“Without the real, there can be no shadow. A principle no one’s understood.”

Ziyu

At least internationally, Chinese director Zhang Yimou is best known for a pair of visually stunning historical wuxia films that formed the middle of his career: Hero and The House of Flying Daggers. His return to the genre is assured but with a fresh aesthetic that avoids feeling like a retreat. Where Hero was filled with impeccably controlled vibrantly saturated colour (begging for a new HDR master), Shadow is desaturated to the point of being essentially monochrome, moody and ethereal. Through the film’s slow hour, laden with political intrigue, the only hints of colour come through fleshtones, drawing attention to faces and hands. In the violent city battle that follows, dark crimson splashes across water, the film’s ever-present rain coating outdoor scenes in a misty film grain.

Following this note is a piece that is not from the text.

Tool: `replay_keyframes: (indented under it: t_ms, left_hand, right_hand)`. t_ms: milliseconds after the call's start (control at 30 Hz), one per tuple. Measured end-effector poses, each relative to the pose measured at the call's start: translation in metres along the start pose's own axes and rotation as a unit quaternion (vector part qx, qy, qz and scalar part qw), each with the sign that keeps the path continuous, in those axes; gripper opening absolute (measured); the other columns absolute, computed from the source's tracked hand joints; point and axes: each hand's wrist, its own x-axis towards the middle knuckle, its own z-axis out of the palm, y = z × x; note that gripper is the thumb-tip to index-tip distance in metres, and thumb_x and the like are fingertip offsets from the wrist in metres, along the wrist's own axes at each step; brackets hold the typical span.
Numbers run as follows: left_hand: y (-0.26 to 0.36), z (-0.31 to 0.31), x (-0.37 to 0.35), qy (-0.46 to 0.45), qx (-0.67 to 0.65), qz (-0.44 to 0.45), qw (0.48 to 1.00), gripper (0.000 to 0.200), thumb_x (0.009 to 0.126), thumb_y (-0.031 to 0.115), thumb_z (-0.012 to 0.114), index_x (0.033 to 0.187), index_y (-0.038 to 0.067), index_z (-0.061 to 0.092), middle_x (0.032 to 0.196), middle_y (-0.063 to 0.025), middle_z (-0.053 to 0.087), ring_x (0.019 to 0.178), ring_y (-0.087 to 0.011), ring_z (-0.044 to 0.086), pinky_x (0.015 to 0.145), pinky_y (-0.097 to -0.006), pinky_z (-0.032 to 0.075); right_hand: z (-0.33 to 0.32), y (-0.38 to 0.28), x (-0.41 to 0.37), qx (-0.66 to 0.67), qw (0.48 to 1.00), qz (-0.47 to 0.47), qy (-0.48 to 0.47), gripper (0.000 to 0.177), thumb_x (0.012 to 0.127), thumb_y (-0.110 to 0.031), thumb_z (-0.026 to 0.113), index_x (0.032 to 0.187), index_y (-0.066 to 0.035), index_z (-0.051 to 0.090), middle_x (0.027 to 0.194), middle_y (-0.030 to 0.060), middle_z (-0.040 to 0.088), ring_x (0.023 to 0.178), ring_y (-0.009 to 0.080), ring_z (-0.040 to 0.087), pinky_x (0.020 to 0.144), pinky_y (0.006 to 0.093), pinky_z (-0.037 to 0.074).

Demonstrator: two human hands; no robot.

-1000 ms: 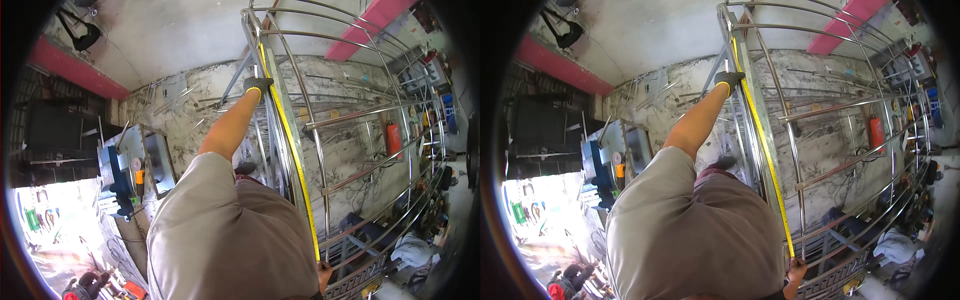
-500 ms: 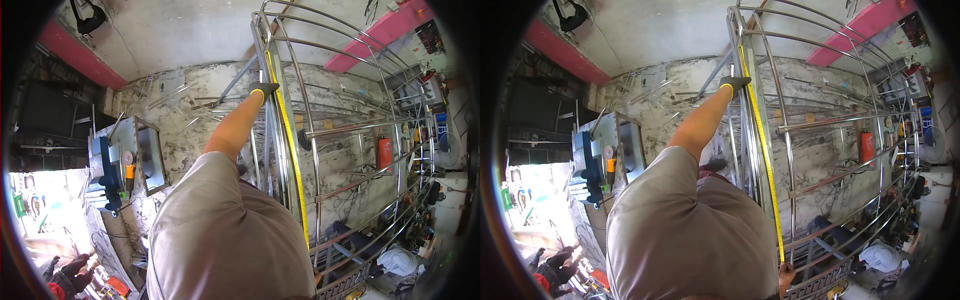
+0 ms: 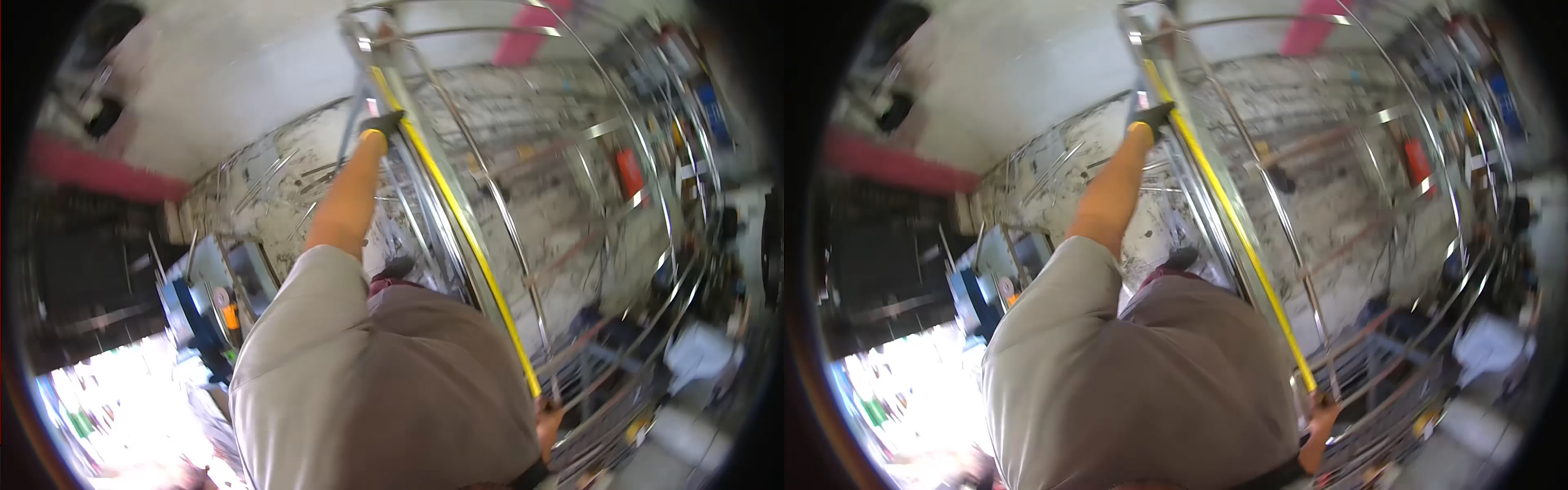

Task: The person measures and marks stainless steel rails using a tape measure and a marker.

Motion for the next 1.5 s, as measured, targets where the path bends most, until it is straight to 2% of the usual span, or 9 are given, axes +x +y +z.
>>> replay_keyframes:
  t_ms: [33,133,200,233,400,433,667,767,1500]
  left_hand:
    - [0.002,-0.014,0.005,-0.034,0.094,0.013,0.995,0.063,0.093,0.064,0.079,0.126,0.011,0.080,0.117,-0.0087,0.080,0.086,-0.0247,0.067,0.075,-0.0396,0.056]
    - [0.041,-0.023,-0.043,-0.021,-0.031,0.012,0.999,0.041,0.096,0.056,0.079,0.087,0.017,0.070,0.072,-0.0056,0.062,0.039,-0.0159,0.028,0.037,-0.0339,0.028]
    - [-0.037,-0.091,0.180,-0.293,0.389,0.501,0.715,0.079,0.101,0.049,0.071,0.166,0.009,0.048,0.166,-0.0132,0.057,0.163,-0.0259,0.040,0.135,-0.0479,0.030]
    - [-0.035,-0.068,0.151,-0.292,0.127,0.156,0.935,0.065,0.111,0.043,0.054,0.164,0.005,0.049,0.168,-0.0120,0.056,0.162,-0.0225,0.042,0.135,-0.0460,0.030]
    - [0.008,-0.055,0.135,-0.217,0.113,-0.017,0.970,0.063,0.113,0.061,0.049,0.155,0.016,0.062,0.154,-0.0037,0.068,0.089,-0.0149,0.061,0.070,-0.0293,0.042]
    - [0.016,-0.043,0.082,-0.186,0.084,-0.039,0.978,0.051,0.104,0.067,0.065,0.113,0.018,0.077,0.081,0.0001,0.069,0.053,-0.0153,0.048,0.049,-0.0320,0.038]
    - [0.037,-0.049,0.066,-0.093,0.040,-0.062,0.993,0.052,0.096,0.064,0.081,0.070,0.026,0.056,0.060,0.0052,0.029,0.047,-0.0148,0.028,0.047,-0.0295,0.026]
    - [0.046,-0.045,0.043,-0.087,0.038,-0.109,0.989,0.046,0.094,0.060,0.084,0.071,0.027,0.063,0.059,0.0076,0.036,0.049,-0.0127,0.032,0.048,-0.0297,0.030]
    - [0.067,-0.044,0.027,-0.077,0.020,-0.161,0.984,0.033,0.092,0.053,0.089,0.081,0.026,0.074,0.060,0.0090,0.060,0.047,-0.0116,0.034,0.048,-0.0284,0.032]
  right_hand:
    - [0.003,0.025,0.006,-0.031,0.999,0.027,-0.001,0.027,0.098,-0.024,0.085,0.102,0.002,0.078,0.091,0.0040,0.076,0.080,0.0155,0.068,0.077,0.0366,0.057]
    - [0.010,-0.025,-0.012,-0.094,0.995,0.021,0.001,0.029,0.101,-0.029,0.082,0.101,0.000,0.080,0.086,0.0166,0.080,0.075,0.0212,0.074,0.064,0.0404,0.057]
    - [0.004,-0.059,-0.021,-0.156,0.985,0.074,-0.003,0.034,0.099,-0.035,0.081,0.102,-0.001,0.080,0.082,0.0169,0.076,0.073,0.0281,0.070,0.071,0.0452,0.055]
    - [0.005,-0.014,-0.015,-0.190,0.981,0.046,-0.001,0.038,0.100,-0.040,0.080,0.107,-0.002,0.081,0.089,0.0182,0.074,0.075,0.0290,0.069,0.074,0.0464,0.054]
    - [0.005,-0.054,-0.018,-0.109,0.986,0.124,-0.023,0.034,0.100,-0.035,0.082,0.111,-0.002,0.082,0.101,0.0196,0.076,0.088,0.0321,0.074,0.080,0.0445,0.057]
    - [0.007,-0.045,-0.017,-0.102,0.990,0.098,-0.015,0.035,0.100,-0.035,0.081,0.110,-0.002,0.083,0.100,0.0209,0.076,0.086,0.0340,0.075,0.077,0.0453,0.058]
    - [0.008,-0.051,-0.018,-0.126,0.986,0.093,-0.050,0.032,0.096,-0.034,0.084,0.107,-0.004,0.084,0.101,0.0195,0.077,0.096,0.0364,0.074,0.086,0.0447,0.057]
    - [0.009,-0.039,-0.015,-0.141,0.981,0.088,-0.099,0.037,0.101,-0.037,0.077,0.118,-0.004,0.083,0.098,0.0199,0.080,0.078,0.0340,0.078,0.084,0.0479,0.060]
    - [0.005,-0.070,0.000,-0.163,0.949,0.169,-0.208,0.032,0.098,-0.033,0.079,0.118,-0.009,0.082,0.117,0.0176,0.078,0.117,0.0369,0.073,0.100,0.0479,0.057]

The titular “shadow” is the film’s central conceit — a man raised to be the double of the city’s renowned commander, taking his place when he becomes injured while the commander undermines the cowardly king and plots war from the (literal) shadows. Shadow‘s central theme is dualism — from the commander and his shadow to the rival cities to the contrasting fire and water fighting styles — heightened through the ornate black and white costuming and set dressing, most notably the yin-yang taijitu design of the two duelling arenas. Although poetic in tone and texture, it cannot live up to the high bar Yimou set in Hero, particularly in respect of its martial arts choreography.